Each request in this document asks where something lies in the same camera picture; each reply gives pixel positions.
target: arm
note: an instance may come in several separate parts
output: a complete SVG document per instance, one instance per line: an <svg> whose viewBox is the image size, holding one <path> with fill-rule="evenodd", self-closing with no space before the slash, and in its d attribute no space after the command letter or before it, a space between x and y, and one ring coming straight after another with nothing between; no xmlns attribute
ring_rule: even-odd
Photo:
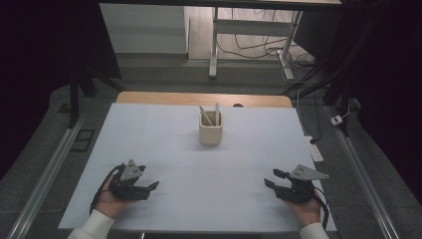
<svg viewBox="0 0 422 239"><path fill-rule="evenodd" d="M301 204L285 202L292 207L304 226L300 231L302 239L328 239L320 223L320 205L314 199Z"/></svg>
<svg viewBox="0 0 422 239"><path fill-rule="evenodd" d="M106 239L106 236L120 211L127 204L135 202L115 198L111 192L108 191L111 179L112 176L105 183L99 203L97 203L96 208L93 210L88 221L83 227L73 230L68 239Z"/></svg>

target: aluminum rail
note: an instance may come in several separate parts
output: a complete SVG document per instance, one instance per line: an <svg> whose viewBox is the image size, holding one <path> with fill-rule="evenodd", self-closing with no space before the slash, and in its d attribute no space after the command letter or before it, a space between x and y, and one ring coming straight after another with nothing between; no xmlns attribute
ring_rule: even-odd
<svg viewBox="0 0 422 239"><path fill-rule="evenodd" d="M58 174L63 161L65 160L69 149L72 146L84 120L86 118L87 112L91 107L91 101L87 102L85 109L80 114L80 117L76 121L73 128L68 128L65 131L65 134L62 137L58 147L53 153L49 163L44 169L43 174L37 182L34 190L32 191L29 199L27 200L24 208L19 214L18 219L15 221L14 226L7 236L8 239L21 239L25 238L31 225L37 216L38 211L41 208L41 205L44 202L44 199L49 192L56 175Z"/></svg>
<svg viewBox="0 0 422 239"><path fill-rule="evenodd" d="M330 119L335 116L335 110L333 107L325 107L325 110ZM342 148L347 155L351 168L356 175L357 181L359 182L360 187L366 196L366 200L374 212L375 218L378 221L379 227L381 228L384 237L387 239L399 239L400 237L397 233L397 230L395 229L391 217L389 216L381 198L378 196L378 193L376 192L372 181L370 180L362 162L360 161L360 158L357 155L353 144L348 137L344 136L339 127L335 128L335 132Z"/></svg>

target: metal bracket
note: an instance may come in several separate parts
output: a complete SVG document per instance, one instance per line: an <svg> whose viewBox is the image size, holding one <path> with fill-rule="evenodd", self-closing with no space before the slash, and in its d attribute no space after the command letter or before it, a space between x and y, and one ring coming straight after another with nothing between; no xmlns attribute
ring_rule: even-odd
<svg viewBox="0 0 422 239"><path fill-rule="evenodd" d="M120 181L126 181L133 178L139 178L142 176L142 171L139 170L139 167L134 163L131 159L128 163L126 168L124 169L123 173L121 174Z"/></svg>
<svg viewBox="0 0 422 239"><path fill-rule="evenodd" d="M290 177L302 180L302 181L311 181L318 179L327 179L329 178L328 174L315 171L311 168L305 167L299 164L295 170L291 173Z"/></svg>

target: wooden table edge
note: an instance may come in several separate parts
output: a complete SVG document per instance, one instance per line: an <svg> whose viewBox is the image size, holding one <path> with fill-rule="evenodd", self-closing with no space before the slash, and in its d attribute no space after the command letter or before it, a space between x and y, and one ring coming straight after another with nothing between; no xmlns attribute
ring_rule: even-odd
<svg viewBox="0 0 422 239"><path fill-rule="evenodd" d="M122 92L115 101L119 104L149 104L178 106L222 107L240 104L250 108L292 108L292 102L285 96L226 95L198 93Z"/></svg>

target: beige cup
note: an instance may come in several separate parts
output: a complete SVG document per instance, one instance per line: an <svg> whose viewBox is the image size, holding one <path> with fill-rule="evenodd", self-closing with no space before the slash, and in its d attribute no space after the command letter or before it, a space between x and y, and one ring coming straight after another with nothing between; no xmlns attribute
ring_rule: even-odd
<svg viewBox="0 0 422 239"><path fill-rule="evenodd" d="M217 145L221 142L223 135L223 114L220 112L220 123L215 125L215 112L206 112L210 118L212 125L209 124L207 118L199 114L199 140L204 144Z"/></svg>

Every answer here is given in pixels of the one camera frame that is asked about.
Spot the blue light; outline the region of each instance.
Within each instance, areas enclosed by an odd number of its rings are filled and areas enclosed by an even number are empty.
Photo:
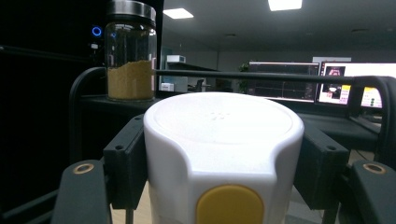
[[[96,37],[100,37],[102,35],[102,28],[100,28],[99,26],[94,26],[92,28],[92,34]]]

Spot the brass rivet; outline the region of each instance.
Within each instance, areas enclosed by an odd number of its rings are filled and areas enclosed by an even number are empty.
[[[94,166],[91,163],[84,163],[74,168],[73,173],[75,173],[76,175],[83,175],[91,171],[93,167]]]
[[[364,163],[363,168],[377,175],[383,175],[384,173],[387,172],[387,170],[384,167],[374,163]]]

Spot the glass jar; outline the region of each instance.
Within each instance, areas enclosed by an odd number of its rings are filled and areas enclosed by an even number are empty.
[[[105,62],[111,100],[144,101],[155,95],[157,35],[154,8],[136,1],[107,3]]]

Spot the metal jar lid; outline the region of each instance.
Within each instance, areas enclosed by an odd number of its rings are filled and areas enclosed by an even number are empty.
[[[128,21],[131,18],[149,20],[155,26],[155,9],[141,2],[113,0],[107,3],[107,17],[110,20]]]

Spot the granular yellow food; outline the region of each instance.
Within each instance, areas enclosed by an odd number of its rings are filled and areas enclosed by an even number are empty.
[[[153,80],[151,61],[128,62],[119,68],[108,68],[108,98],[150,100],[154,97]]]

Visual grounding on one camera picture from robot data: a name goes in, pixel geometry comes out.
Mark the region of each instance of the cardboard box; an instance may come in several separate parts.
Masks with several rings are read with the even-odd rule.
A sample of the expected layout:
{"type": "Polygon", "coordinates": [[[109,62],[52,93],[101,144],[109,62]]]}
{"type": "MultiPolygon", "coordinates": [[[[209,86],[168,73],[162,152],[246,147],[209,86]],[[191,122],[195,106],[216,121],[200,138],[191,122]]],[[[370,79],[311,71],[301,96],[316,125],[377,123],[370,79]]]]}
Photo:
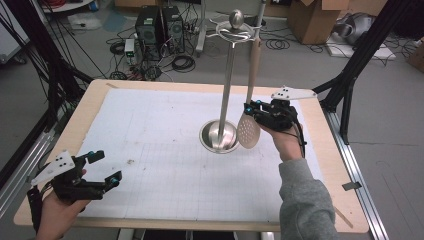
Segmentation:
{"type": "Polygon", "coordinates": [[[264,16],[267,17],[287,17],[289,14],[289,7],[283,5],[271,4],[272,0],[266,1],[264,16]]]}
{"type": "Polygon", "coordinates": [[[287,23],[303,44],[323,44],[349,0],[293,0],[287,23]]]}
{"type": "Polygon", "coordinates": [[[141,7],[143,5],[162,6],[163,0],[115,0],[117,7],[141,7]]]}
{"type": "Polygon", "coordinates": [[[424,72],[424,43],[421,43],[415,52],[409,56],[408,63],[424,72]]]}
{"type": "Polygon", "coordinates": [[[346,10],[342,10],[340,17],[344,17],[346,13],[357,13],[363,12],[372,16],[378,16],[381,9],[387,3],[387,0],[350,0],[349,7],[346,10]]]}

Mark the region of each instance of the power supply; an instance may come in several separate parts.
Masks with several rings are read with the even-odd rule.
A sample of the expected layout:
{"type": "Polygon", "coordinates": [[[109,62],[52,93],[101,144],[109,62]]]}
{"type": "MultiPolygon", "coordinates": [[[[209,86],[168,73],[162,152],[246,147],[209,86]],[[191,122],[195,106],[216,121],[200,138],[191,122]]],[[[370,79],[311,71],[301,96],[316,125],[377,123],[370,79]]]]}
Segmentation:
{"type": "Polygon", "coordinates": [[[137,54],[135,51],[134,39],[125,40],[125,57],[127,59],[128,65],[134,66],[137,64],[137,54]]]}

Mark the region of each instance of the black support pole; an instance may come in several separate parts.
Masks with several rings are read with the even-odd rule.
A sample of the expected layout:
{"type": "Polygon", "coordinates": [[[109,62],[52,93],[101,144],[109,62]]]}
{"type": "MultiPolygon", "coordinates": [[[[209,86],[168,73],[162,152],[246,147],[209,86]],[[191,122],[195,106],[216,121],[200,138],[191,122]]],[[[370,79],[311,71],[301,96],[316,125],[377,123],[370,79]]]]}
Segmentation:
{"type": "Polygon", "coordinates": [[[336,78],[313,89],[316,93],[330,89],[320,102],[321,107],[328,112],[335,112],[337,105],[344,99],[340,134],[345,144],[349,144],[347,134],[355,81],[412,2],[414,0],[388,0],[342,72],[336,78]]]}

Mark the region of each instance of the gray sleeve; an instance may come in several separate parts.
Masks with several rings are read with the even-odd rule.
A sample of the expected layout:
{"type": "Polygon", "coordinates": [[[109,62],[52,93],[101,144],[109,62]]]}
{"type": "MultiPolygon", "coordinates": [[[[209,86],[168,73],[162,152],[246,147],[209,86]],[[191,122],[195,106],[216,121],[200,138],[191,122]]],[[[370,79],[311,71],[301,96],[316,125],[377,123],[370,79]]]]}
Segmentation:
{"type": "Polygon", "coordinates": [[[305,159],[279,165],[282,239],[338,239],[330,194],[315,180],[305,159]]]}

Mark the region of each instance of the ladle handle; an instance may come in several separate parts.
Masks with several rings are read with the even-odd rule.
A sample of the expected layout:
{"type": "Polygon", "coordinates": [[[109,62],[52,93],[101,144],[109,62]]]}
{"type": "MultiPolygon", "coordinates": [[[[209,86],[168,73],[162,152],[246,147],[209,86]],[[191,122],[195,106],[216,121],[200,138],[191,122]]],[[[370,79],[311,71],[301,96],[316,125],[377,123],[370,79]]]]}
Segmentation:
{"type": "Polygon", "coordinates": [[[252,100],[253,88],[255,87],[256,76],[258,75],[260,55],[261,39],[257,37],[252,43],[252,50],[250,52],[249,83],[247,85],[246,103],[250,103],[250,100],[252,100]]]}

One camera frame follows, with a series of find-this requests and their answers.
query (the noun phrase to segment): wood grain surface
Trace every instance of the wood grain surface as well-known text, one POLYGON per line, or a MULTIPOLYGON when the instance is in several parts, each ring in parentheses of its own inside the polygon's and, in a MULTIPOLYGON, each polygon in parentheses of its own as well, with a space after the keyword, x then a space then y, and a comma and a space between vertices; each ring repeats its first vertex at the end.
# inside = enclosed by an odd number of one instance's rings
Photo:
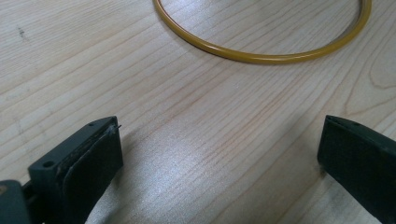
MULTIPOLYGON (((323 46, 349 0, 163 0, 183 27, 256 53, 323 46)), ((0 179, 116 115, 124 167, 89 223, 377 223, 316 155, 325 115, 396 139, 396 2, 318 60, 255 65, 189 45, 151 1, 0 1, 0 179)))

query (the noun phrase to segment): light wood tabletop
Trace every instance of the light wood tabletop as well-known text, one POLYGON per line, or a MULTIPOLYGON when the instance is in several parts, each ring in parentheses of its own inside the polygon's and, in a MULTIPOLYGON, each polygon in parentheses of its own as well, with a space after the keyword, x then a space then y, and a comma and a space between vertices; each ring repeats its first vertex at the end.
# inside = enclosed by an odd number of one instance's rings
MULTIPOLYGON (((358 0, 163 0, 188 31, 280 54, 339 36, 358 0)), ((117 116, 124 167, 89 223, 378 223, 317 162, 326 115, 396 139, 396 1, 306 63, 238 63, 175 35, 152 1, 0 2, 0 179, 117 116)))

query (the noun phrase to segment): curved yellow tube
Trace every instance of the curved yellow tube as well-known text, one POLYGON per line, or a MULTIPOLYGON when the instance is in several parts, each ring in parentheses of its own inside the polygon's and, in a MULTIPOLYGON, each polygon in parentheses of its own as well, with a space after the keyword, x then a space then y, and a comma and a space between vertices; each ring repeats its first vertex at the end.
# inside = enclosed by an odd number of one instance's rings
POLYGON ((265 54, 254 54, 237 51, 233 49, 226 49, 224 47, 209 43, 203 39, 192 35, 180 25, 178 25, 165 11, 161 0, 153 0, 154 6, 160 14, 163 21, 181 38, 194 45, 195 47, 207 51, 209 53, 218 55, 223 58, 235 60, 243 63, 299 63, 308 60, 313 60, 321 56, 330 54, 355 38, 370 18, 372 9, 372 0, 361 0, 361 12, 357 22, 351 27, 350 31, 344 35, 337 37, 330 44, 320 48, 309 50, 302 53, 284 54, 284 55, 265 55, 265 54))

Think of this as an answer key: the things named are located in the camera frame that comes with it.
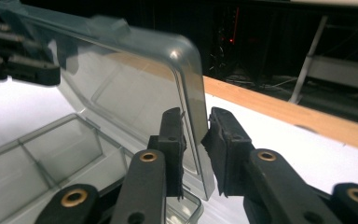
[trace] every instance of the transparent plastic container
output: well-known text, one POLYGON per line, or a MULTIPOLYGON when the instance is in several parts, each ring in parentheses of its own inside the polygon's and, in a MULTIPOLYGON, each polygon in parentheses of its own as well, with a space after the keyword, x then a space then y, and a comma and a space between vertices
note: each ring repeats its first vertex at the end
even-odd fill
POLYGON ((0 2, 0 16, 61 67, 58 87, 75 114, 0 147, 0 222, 33 223, 66 186, 102 190, 120 183, 131 155, 159 131, 162 113, 184 112, 185 198, 167 198, 167 223, 195 223, 213 172, 200 143, 207 132, 200 56, 179 35, 132 28, 124 20, 85 19, 17 0, 0 2))

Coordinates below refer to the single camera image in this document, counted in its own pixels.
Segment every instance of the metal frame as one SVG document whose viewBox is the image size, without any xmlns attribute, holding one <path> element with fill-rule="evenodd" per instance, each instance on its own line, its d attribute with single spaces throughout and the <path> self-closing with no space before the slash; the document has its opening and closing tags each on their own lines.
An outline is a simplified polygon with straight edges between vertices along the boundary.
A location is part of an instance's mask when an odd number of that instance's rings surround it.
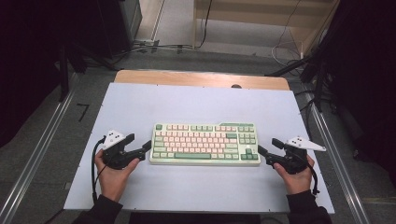
<svg viewBox="0 0 396 224">
<path fill-rule="evenodd" d="M 306 91 L 309 90 L 305 85 L 303 85 L 303 88 Z M 313 97 L 311 96 L 311 94 L 307 94 L 306 99 L 309 102 L 310 100 L 313 99 Z M 341 187 L 346 196 L 346 201 L 349 204 L 350 210 L 352 212 L 353 217 L 355 218 L 356 223 L 369 224 L 370 220 L 365 212 L 365 209 L 361 202 L 361 198 L 359 197 L 358 192 L 355 190 L 353 182 L 347 172 L 347 168 L 345 167 L 343 160 L 340 154 L 338 153 L 337 146 L 334 140 L 332 139 L 332 135 L 330 134 L 329 128 L 326 124 L 326 120 L 323 117 L 323 114 L 318 112 L 318 109 L 316 108 L 315 105 L 312 106 L 312 113 L 314 115 L 315 122 L 318 125 L 320 135 L 323 138 L 325 147 L 327 148 L 327 151 L 329 153 L 330 160 L 332 161 L 332 166 L 334 168 L 335 173 L 338 176 Z"/>
<path fill-rule="evenodd" d="M 47 152 L 47 149 L 50 145 L 53 135 L 56 133 L 59 124 L 61 123 L 62 118 L 64 117 L 64 113 L 69 107 L 69 104 L 76 92 L 76 86 L 79 83 L 79 77 L 76 73 L 71 77 L 72 88 L 70 92 L 65 97 L 62 103 L 59 103 L 47 125 L 45 131 L 40 137 L 37 145 L 35 146 L 35 150 L 32 153 L 29 161 L 26 163 L 23 171 L 9 192 L 6 202 L 3 204 L 1 212 L 0 212 L 0 223 L 8 224 L 11 223 L 12 218 L 14 218 L 15 213 L 25 195 L 26 191 L 29 188 L 30 183 L 32 182 L 33 177 L 35 176 L 35 172 L 38 169 L 41 161 L 44 158 L 44 155 Z"/>
</svg>

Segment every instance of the keyboard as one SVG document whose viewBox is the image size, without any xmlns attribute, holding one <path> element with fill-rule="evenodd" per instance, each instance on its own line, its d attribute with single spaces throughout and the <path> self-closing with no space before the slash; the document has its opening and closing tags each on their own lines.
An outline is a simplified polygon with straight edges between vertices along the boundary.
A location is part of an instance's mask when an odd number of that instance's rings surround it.
<svg viewBox="0 0 396 224">
<path fill-rule="evenodd" d="M 152 164 L 258 166 L 252 123 L 157 123 L 152 134 Z"/>
</svg>

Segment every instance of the sleeve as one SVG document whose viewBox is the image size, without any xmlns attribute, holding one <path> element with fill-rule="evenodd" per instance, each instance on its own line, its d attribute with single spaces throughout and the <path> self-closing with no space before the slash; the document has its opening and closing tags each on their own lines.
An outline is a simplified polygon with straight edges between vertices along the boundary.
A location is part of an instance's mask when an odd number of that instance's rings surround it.
<svg viewBox="0 0 396 224">
<path fill-rule="evenodd" d="M 82 212 L 73 224 L 112 224 L 122 208 L 122 204 L 113 202 L 103 195 L 88 212 Z"/>
<path fill-rule="evenodd" d="M 332 220 L 324 207 L 319 207 L 310 190 L 286 196 L 289 202 L 290 224 L 331 224 Z"/>
</svg>

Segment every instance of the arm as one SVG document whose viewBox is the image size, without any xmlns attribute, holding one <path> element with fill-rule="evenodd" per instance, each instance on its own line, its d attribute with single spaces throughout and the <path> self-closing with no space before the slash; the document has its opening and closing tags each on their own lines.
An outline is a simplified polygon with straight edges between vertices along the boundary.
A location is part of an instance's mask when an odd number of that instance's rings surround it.
<svg viewBox="0 0 396 224">
<path fill-rule="evenodd" d="M 98 172 L 106 166 L 103 163 L 102 156 L 103 150 L 101 149 L 95 156 L 95 164 Z M 139 159 L 134 159 L 123 170 L 113 170 L 106 167 L 99 175 L 102 194 L 99 196 L 98 201 L 90 211 L 82 212 L 73 223 L 114 223 L 122 208 L 119 200 L 125 190 L 128 177 L 138 163 Z"/>
<path fill-rule="evenodd" d="M 307 156 L 308 162 L 314 166 L 314 161 Z M 299 174 L 289 175 L 278 163 L 274 164 L 277 173 L 285 182 L 290 213 L 288 215 L 290 224 L 328 224 L 332 223 L 327 210 L 318 207 L 315 197 L 311 194 L 312 175 L 309 168 Z"/>
</svg>

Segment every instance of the human hand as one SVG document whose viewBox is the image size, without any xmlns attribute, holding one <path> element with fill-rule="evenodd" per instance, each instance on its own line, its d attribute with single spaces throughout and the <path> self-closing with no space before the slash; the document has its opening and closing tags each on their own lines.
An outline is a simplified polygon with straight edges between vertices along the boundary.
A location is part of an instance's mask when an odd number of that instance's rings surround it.
<svg viewBox="0 0 396 224">
<path fill-rule="evenodd" d="M 103 150 L 100 149 L 95 156 L 95 164 L 98 172 L 102 171 L 102 169 L 106 166 L 103 163 L 102 157 Z M 117 203 L 125 190 L 129 175 L 134 170 L 134 168 L 136 168 L 138 163 L 139 159 L 134 159 L 123 170 L 114 170 L 110 167 L 106 167 L 99 175 L 102 195 Z"/>
<path fill-rule="evenodd" d="M 306 158 L 308 163 L 314 167 L 315 162 L 312 160 L 312 158 L 308 155 L 306 155 Z M 274 168 L 285 182 L 286 191 L 288 194 L 297 194 L 311 189 L 312 174 L 308 167 L 295 175 L 290 175 L 279 163 L 275 163 Z"/>
</svg>

> _REQUIRED ACTION_
Where does the string "curved" appear in the records above? Return every line that holds it.

> _RESULT BELOW_
query (the noun phrase to segment): curved yellow tube
Trace every instance of the curved yellow tube as well-known text, one POLYGON per line, or a MULTIPOLYGON when the instance is in several parts, each ring in parentheses of its own inside the polygon's and, in a MULTIPOLYGON, each polygon in parentheses of its own as well, with a space after the keyword, x then a space then y, and a comma and a space between vertices; each ring repeats its first vertex at the end.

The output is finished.